» Task directions:
Could you transcribe every record below exactly as written, excluding the pictures?
** Opening Source data block **
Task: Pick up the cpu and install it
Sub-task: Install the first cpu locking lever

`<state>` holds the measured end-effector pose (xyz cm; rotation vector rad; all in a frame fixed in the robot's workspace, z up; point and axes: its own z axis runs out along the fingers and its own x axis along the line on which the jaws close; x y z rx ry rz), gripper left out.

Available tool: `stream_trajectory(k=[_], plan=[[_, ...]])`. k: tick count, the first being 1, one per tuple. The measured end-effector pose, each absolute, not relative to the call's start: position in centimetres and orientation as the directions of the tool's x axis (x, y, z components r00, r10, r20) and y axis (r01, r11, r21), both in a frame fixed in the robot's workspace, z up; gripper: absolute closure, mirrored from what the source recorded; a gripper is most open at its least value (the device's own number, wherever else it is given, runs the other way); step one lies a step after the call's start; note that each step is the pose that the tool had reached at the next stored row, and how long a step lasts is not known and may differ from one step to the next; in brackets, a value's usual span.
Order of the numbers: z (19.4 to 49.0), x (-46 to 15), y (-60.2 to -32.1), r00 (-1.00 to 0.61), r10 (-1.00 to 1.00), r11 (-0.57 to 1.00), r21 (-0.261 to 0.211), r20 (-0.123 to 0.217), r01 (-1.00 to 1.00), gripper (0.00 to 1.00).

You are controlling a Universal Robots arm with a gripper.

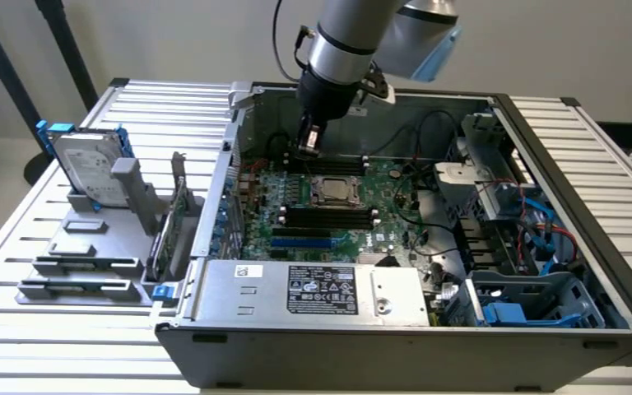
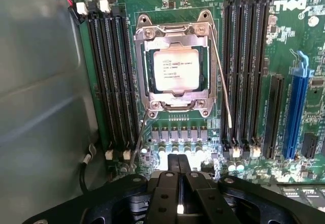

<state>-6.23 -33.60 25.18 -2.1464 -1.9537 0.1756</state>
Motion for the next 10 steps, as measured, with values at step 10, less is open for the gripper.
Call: stream_trajectory(k=[10], plan=[[24.94,-6.29,-33.60,0.264,0.962,-0.240,-0.251,0.068,0.938,0.89]])
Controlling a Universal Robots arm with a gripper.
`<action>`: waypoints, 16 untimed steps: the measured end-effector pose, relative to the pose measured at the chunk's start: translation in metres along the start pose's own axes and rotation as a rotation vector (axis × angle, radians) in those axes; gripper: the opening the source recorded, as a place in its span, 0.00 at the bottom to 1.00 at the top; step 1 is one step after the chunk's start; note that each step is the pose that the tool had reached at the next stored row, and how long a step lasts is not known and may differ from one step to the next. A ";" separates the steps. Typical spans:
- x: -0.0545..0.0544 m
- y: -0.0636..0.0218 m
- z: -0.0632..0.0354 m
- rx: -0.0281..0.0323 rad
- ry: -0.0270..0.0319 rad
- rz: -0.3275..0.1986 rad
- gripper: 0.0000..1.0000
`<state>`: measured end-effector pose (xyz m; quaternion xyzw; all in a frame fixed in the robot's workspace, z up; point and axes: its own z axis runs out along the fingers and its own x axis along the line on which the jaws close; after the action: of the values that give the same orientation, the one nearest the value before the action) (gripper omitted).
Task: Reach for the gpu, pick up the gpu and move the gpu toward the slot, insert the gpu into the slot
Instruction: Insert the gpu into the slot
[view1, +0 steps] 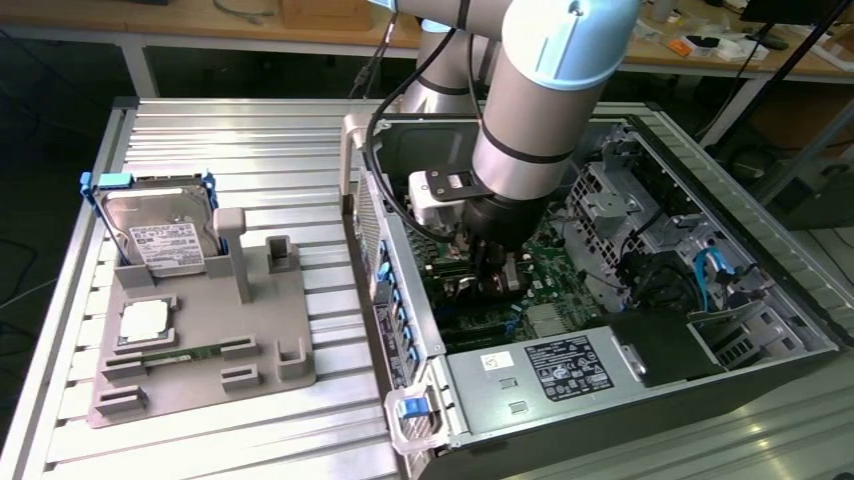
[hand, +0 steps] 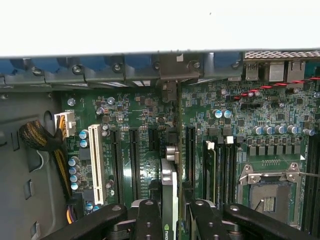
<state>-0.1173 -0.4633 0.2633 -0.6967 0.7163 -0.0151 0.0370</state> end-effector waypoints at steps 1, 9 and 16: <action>0.000 0.0001 0.0000 -0.0001 0.0001 0.000 0.27; 0.000 0.0002 0.0000 -0.0001 0.0000 0.000 0.27; 0.000 0.0004 0.0018 -0.0004 0.0006 0.000 0.27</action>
<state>-0.1175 -0.4630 0.2615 -0.6967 0.7163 -0.0152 0.0366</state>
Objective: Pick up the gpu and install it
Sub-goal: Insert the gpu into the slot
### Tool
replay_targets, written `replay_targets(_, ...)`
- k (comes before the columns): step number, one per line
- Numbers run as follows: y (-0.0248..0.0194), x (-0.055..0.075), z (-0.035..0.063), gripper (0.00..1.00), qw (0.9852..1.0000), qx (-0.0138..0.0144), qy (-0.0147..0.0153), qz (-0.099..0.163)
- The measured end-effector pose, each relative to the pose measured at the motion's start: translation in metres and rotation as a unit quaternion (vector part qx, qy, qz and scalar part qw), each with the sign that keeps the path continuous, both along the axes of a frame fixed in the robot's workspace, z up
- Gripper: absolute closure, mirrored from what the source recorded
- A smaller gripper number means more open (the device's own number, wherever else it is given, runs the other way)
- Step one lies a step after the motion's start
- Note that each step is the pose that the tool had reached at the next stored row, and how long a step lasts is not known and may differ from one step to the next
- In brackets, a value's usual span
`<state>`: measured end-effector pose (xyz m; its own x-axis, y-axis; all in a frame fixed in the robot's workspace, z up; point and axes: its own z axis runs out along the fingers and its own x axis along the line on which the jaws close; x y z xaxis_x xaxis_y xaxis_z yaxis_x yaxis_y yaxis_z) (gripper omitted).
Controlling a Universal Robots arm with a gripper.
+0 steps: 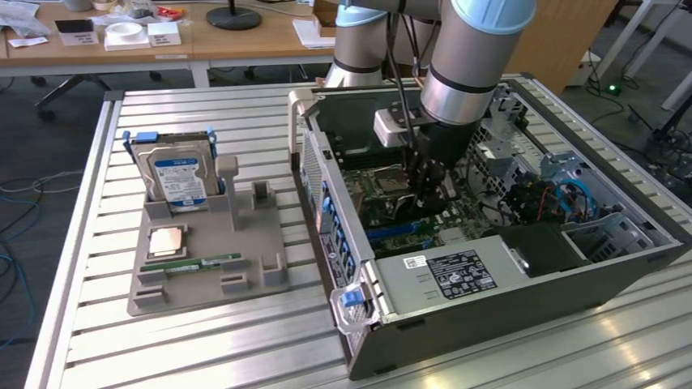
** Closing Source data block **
» Exercise solution:
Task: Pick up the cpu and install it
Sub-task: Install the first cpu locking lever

`<state>` holds the measured end-effector pose (xyz cm; rotation vector rad; all in a frame fixed in the robot's workspace, z up; point and axes: its own z axis runs out along the fingers and its own x axis along the line on which the jaws close; x y z rx ry rz), gripper left out.

Available tool: `stream_trajectory(k=[_], plan=[[_, ...]])`. k: tick count, the first being 1, one per tuple. The measured end-effector pose, each absolute, not relative to the call's start: position in centimetres and orientation as the directions of the tool's x axis (x, y, z components r00, r10, r20) and y axis (r01, r11, r21), both in a frame fixed in the robot's workspace, z up; gripper: absolute closure, mirrored from what the source recorded; a gripper is most open at its least value (the device's own number, wherever else it is given, runs the other way); step one lies a step after the call's start; note that each step is the pose that the tool had reached at the next stored row, and how long a step lasts is not known and may differ from one step to the next; in brackets, a value's usual span.
Order of the numbers: z (19.4 to 49.0), x (-46 to 15), y (-60.2 to -32.1), r00 (-1.00 to 0.61), r10 (-1.00 to 1.00), r11 (-0.57 to 1.00), r21 (-0.261 to 0.211), r20 (-0.123 to 0.217), r01 (-1.00 to 1.00), gripper (0.00 to 1.00).

You are controlling a Universal Robots arm with a gripper.


<state>-6.23 -33.60 25.18 -2.1464 -1.9537 0.1756</state>
Motion for the next 10 steps, as measured, with values at step 10, less is open for the gripper.
Call: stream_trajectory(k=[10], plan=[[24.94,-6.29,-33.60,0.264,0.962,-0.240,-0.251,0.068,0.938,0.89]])
Controlling a Universal Robots arm with a gripper.
`<action>`: waypoints, 16 untimed steps: the measured end-effector pose, relative to the pose measured at the chunk's start: translation in metres along the start pose's own axes and rotation as a rotation vector (axis × angle, radians) in those axes; gripper: the opening the source recorded, as a place in its span, 0.00 at the bottom to 1.00 at the top; step 1 is one step after the chunk's start; note that each step is the pose that the tool had reached at the next stored row, and how long a step lasts is not known and may differ from one step to the next. A ";" separates the steps. Typical spans:
- x: -0.0545..0.0544 m
- y: -0.0636..0.0218 m
- z: -0.0632..0.0354 m
- rx: -0.0281..0.0323 rad
- ry: -0.0270..0.0319 rad
- rz: -0.3275..0.1986 rad
- gripper: 0.0000..1.0000
`<state>`: measured end-effector pose (xyz m; quaternion xyzw; all in a frame fixed in the robot's workspace, z up; point and axes: its own z axis runs out along the fingers and its own x axis along the line on which the jaws close; after the action: of the values that give the same orientation, the one nearest the value before the action) (gripper omitted).
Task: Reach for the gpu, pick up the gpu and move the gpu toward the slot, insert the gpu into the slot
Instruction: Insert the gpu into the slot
[view1, +0 steps] 
[hand, +0 steps] 
<state>-0.1173 -0.4633 0.2633 -0.6967 0.7163 -0.0151 0.0370</state> end-effector waypoints at steps 1, 9 and 16: <action>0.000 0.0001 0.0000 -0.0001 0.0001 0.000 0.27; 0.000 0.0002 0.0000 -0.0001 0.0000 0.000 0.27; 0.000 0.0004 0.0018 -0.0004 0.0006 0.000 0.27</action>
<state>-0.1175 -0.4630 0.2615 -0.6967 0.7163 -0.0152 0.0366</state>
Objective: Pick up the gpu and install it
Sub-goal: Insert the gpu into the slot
### Tool
replay_targets, written `replay_targets(_, ...)`
- k (comes before the columns): step number, one per line
- Numbers run as follows: y (-0.0248..0.0194), x (-0.055..0.075), z (-0.035..0.063), gripper (0.00..1.00), qw (0.9852..1.0000), qx (-0.0138..0.0144), qy (-0.0147..0.0153), qz (-0.099..0.163)
- The measured end-effector pose, each relative to the pose measured at the motion's start: translation in metres and rotation as a unit quaternion (vector part qx, qy, qz and scalar part qw), each with the sign that keeps the path continuous, both along the axes of a frame fixed in the robot's workspace, z up
- Gripper: absolute closure, mirrored from what the source recorded
- A smaller gripper number means more open (the device's own number, wherever else it is given, runs the other way)
- Step one lies a step after the motion's start
- Note that each step is the pose that the tool had reached at the next stored row, and how long a step lasts is not known and may differ from one step to the next
- In brackets, a value's usual span
`<state>`: measured end-effector pose (xyz m; its own x-axis, y-axis; all in a frame fixed in the robot's workspace, z up; point and axes: its own z axis runs out along the fingers and its own x axis along the line on which the jaws close; x y z xaxis_x xaxis_y xaxis_z yaxis_x yaxis_y yaxis_z) (gripper omitted).
Controlling a Universal Robots arm with a gripper.
+0 steps: 

Output for the exercise is complete.